_Extracted entries_:
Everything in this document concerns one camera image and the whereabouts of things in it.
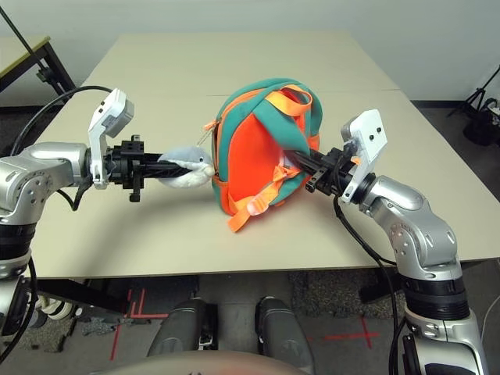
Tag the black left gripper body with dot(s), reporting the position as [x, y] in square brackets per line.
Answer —
[129, 164]

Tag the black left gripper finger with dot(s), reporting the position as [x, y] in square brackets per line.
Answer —
[154, 159]
[164, 170]

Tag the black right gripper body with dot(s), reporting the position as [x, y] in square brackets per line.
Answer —
[332, 172]

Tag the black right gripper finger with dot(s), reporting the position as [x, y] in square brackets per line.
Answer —
[310, 158]
[308, 165]

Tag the grey white plush shark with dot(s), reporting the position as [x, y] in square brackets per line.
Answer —
[187, 180]

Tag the orange and teal backpack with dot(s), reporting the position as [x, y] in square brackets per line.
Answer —
[254, 156]

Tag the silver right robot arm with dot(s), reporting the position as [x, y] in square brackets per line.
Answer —
[410, 207]

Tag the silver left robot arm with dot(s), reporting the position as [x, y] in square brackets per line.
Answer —
[47, 160]

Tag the thin black pole with clamp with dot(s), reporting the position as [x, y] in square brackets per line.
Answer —
[43, 75]

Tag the black table foot bar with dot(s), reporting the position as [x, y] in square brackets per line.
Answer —
[373, 291]
[86, 297]

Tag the black framed side table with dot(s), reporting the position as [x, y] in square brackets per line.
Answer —
[19, 52]

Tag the dark grey robot left leg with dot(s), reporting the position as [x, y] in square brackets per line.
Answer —
[183, 328]

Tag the dark grey robot leg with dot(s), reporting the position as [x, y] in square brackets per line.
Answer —
[285, 332]
[183, 328]

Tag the white striped floor object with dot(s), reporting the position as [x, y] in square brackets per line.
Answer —
[54, 308]

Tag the red tape cross mark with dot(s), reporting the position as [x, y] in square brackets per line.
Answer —
[351, 335]

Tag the dark grey robot right leg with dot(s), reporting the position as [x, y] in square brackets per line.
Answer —
[285, 332]

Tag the grey caster wheel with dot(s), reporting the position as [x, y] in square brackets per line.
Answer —
[38, 320]

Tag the beige robot torso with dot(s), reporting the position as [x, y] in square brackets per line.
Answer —
[203, 365]

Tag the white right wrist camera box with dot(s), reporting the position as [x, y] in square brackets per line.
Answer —
[369, 131]

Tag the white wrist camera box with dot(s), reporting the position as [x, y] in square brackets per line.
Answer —
[369, 131]
[113, 109]

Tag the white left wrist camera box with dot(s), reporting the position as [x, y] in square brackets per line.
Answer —
[113, 109]

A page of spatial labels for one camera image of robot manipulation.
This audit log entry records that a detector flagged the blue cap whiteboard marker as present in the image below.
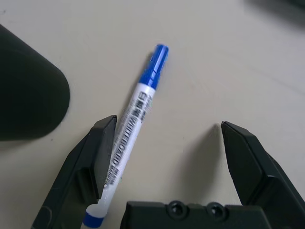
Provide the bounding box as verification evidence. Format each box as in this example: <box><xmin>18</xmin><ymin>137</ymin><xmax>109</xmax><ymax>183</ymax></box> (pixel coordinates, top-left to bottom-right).
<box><xmin>82</xmin><ymin>43</ymin><xmax>170</xmax><ymax>228</ymax></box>

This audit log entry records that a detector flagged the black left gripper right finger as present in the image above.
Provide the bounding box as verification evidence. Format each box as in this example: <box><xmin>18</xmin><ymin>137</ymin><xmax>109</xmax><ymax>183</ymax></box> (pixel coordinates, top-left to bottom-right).
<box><xmin>221</xmin><ymin>121</ymin><xmax>305</xmax><ymax>229</ymax></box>

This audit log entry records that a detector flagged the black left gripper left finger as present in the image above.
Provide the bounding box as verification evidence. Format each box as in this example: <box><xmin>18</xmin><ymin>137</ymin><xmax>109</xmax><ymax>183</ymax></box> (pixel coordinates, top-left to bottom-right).
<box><xmin>30</xmin><ymin>115</ymin><xmax>118</xmax><ymax>229</ymax></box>

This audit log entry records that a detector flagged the black plastic cup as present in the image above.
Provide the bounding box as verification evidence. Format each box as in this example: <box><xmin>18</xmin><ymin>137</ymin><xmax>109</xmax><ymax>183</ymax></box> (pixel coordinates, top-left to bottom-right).
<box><xmin>0</xmin><ymin>23</ymin><xmax>71</xmax><ymax>141</ymax></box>

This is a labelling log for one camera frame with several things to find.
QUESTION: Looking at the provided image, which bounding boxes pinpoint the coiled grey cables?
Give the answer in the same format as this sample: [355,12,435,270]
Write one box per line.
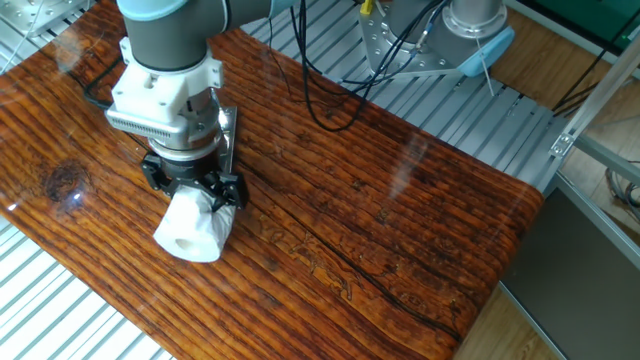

_Task goal_: From the material above, copy every line where the word "gripper" is found.

_Expected answer_:
Tag the black left gripper body with dot(s), reporting the position as [x, y] in square brackets per line.
Tag the black left gripper finger with dot(s), reporting the position as [x, y] in square brackets per line.
Tag the black right gripper body with dot(s), reporting the position as [x, y] in square brackets per line.
Tag the black right gripper finger with dot(s), reporting the position as [x, y] in square brackets per line.
This audit log entry records that a detector flagged the black left gripper right finger as present in the image above.
This audit log entry records that a detector flagged the black left gripper left finger as present in the image above.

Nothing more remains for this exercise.